The time-dependent mass loss from the primary component of the gamma Cas binary system assumes that both photospheric and disk density variations lead to the double peak profile variations of HeI 6678.
The attached overview shows the V/R periodicity of the Hel 6678 double-peak emission for the period August 2009 to September 2019. The period analysis of the V/R data of that time section cannot confirm the period, published at IBVS 6103 (2014), probably because of the few data available until 2014.
The 448 day period found today, is based on a much longer monitoring time and a three times larger data set, from the data bases BAA, BeSS and my own spectra. It would be great if interested observers would be willing to take part in this area of Be star research. The spectral resolution should be better than 10000. Please wright me an email in case of any questions.
here some additional explanations concerning the meaning and purpose of gam Cas He6678 observations:
Monitoring the HeI6678 Profile
Monitoring of HeI6678 reveals the build up of short term emission events and their durations. Emission events, especially small ones that have gone largely unnoticed, address the issue of how Be stars lose their mass and build their disks. The question is, does it only happen infrequently in large events (which do occur) or, more importantly, in many small but frequent events?
Usually HeI lines like 6678A are formed in hot circumstellar regions close to the star, and therefore often show more localized activity and their V & R emissions can be unequal. In other words, Hα is generally formed in a symmetric ring around the star, whereas overall HeI emission maybe a little less symmetric, reflecting localized differences in circumstellar temperature, and especially density.
The V (violet) and R (red) emissions are emitted alongside, or ’to the side’, of the Be star, where the Doppler orbital motions cause them to be displaced away from the line center. In many cases involving gas, the disk extends ‘upward’ (and ‘downward’) from the equator, so that part of the HeI gas is in the foreground (in front) of the star. This region is cooler than the star and therefore absorbs some of the disk's photospheric contribution behind it.
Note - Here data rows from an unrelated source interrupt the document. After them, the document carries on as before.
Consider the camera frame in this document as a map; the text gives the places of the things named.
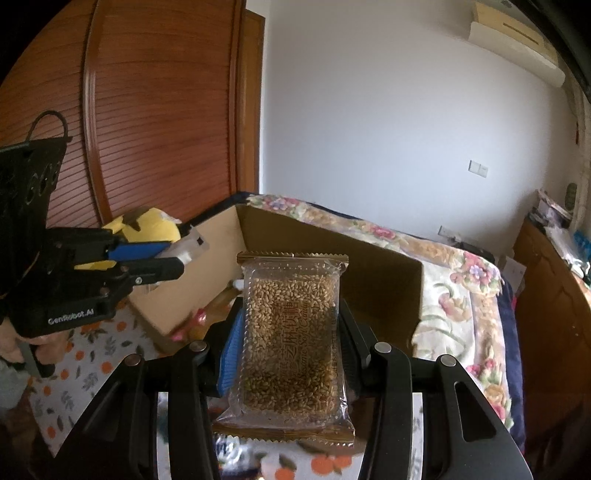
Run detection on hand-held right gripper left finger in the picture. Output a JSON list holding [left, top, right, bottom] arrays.
[[46, 308, 246, 480]]

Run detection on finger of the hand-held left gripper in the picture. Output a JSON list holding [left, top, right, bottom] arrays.
[[108, 256, 185, 288], [104, 240, 172, 263]]

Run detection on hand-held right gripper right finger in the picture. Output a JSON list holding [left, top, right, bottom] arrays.
[[339, 308, 539, 480]]

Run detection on silver foil bag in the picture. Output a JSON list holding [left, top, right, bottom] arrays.
[[154, 223, 211, 271]]

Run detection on clear sesame candy bag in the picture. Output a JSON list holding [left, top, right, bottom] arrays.
[[211, 250, 356, 448]]

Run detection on brown cardboard box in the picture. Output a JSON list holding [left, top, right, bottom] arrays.
[[127, 204, 423, 361]]

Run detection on person's left hand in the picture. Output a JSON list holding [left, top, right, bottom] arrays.
[[0, 318, 70, 370]]

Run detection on yellow plush toy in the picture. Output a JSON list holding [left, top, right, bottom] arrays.
[[74, 206, 183, 271]]

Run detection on orange-print white tablecloth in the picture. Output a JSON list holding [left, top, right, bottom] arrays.
[[25, 302, 426, 480]]

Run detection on floral blanket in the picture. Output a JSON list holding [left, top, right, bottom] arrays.
[[247, 193, 527, 450]]

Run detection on wooden sliding wardrobe door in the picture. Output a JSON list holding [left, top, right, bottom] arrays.
[[0, 0, 266, 232]]

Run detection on small white box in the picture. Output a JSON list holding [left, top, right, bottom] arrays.
[[501, 255, 525, 296]]

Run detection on wooden cabinet counter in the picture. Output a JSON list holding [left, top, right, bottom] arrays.
[[512, 217, 591, 453]]

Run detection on clear plastic bags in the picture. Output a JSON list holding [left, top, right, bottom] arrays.
[[545, 224, 583, 268]]

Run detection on pink tissue boxes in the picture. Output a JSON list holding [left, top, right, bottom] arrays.
[[536, 189, 573, 227]]

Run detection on row of blue bottles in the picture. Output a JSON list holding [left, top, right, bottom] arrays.
[[573, 231, 591, 278]]

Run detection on patterned curtain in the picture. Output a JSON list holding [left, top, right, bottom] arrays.
[[566, 74, 591, 153]]

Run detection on white air deflector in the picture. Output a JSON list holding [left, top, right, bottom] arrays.
[[468, 21, 566, 88]]

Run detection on wall air conditioner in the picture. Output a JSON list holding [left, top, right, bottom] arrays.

Since the HeI 6678 emission is formed over a smaller volume, any departures from isotropy (i.e. localized concentrations) are much more likely to occur than for Hα. Therefore, local ejections (or whatever they might be) are more likely to show up, and also occur over rapid timescales. The upper Fig. shows the average profile of HeI6678 profile, taken 1993 Nov. 6, by Prof. Dr. Myron Smith (spectral resolution 45000, S/N ~ 300). The lower Fig. shows the HeI6678 profile taken by me on 2020 February 7. (spectral resolution 17000, S/N ~ 1000). Despite the lower spectral resolution, amateur spectra reveals obviously the same profile characteristic than the professional spectrum.